Axelle and Yacine
Yacine and Axelle live and love unapologetically. As a queer, mixed-race couple — Yacine from the Maghreb, Axelle from sub-Saharan Africa — their love story unfolds against a backdrop of layered identities and intersecting struggles.
In a world where simply being is already political, their relationship becomes a site of resistance, tenderness, and quiet courage. But it’s not without pain.
While queerphobia is still pervasive across many communities, what hits Yacine and Axelle hardest is the rejection that comes from within. Within their own cultures. Within families that taught them to love, yet fail to embrace the fullness of who they are. North African communities, in particular, have made them feel like they don’t belong — not because they are strangers, but because they chose each other. Because their love doesn’t conform.
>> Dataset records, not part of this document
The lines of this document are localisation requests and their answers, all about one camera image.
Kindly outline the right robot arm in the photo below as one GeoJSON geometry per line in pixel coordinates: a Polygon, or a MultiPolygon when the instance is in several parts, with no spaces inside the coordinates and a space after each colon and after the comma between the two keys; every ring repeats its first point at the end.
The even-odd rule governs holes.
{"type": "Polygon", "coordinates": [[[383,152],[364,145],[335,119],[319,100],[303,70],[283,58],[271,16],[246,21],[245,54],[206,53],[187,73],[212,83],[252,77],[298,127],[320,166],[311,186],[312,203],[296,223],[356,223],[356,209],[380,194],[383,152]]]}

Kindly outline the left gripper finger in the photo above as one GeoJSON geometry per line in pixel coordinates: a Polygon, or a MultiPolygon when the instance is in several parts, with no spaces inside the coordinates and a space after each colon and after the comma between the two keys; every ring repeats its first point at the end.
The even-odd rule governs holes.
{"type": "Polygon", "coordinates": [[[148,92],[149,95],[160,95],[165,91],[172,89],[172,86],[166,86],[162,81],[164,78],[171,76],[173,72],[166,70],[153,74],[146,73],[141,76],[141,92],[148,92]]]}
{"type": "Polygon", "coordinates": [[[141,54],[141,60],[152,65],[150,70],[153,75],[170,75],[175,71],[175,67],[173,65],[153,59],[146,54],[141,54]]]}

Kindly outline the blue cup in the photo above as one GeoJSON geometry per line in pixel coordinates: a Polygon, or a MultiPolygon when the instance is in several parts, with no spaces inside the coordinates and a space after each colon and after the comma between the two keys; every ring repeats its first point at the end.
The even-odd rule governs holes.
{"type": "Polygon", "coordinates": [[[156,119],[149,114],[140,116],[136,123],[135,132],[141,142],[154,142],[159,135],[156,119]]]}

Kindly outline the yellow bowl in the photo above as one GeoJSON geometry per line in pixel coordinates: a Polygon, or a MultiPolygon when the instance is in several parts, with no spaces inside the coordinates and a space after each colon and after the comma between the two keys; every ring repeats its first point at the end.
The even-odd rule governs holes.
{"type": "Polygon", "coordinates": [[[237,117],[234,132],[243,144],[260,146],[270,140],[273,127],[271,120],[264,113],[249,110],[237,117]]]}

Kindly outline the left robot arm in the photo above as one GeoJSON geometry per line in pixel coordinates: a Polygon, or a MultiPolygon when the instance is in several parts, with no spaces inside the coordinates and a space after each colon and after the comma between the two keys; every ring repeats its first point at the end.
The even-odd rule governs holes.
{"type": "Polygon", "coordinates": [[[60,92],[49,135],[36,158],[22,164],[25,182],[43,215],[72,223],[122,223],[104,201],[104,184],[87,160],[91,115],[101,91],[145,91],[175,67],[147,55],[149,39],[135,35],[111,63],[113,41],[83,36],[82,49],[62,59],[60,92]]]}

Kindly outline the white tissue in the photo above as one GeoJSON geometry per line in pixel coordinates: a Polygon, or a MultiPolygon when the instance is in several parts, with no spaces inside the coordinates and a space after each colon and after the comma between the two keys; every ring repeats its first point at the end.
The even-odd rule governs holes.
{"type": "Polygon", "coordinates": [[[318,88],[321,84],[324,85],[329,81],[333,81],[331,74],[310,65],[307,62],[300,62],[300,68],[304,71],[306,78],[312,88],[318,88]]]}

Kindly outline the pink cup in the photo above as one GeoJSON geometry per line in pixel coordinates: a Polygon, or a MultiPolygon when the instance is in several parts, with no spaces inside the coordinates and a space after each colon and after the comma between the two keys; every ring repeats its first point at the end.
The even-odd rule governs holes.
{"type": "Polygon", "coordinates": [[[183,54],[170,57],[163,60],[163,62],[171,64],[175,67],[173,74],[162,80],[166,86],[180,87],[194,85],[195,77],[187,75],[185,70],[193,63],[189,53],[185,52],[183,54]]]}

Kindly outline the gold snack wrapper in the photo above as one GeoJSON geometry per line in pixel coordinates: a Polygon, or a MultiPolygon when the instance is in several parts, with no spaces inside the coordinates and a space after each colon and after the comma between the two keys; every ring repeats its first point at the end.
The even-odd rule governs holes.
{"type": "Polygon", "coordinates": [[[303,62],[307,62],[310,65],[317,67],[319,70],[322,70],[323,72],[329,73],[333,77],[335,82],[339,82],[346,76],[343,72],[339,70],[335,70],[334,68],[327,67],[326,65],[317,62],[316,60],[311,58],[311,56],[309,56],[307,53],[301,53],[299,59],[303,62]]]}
Because it crosses racial, gendered, and cultural boundaries that are still taboo.
They’re met with silence, side-eyes, sometimes outright contempt. Whispers in the street. Cold stares at family gatherings. The type of quiet violence that builds over time and begins to weigh on your shoulders like a second skin.
“It’s like we’re too much for everyone,” Axelle says. “Too Black. Too queer. Too different.”
Their love — soft, loud, beautiful — is often reduced to a symbol, or worse, a threat. But to them, it’s just home. A space where they get to exist as their full selves. No apologies. No justifications.
What they want is simple: to be seen. To be accepted. To be allowed to just be.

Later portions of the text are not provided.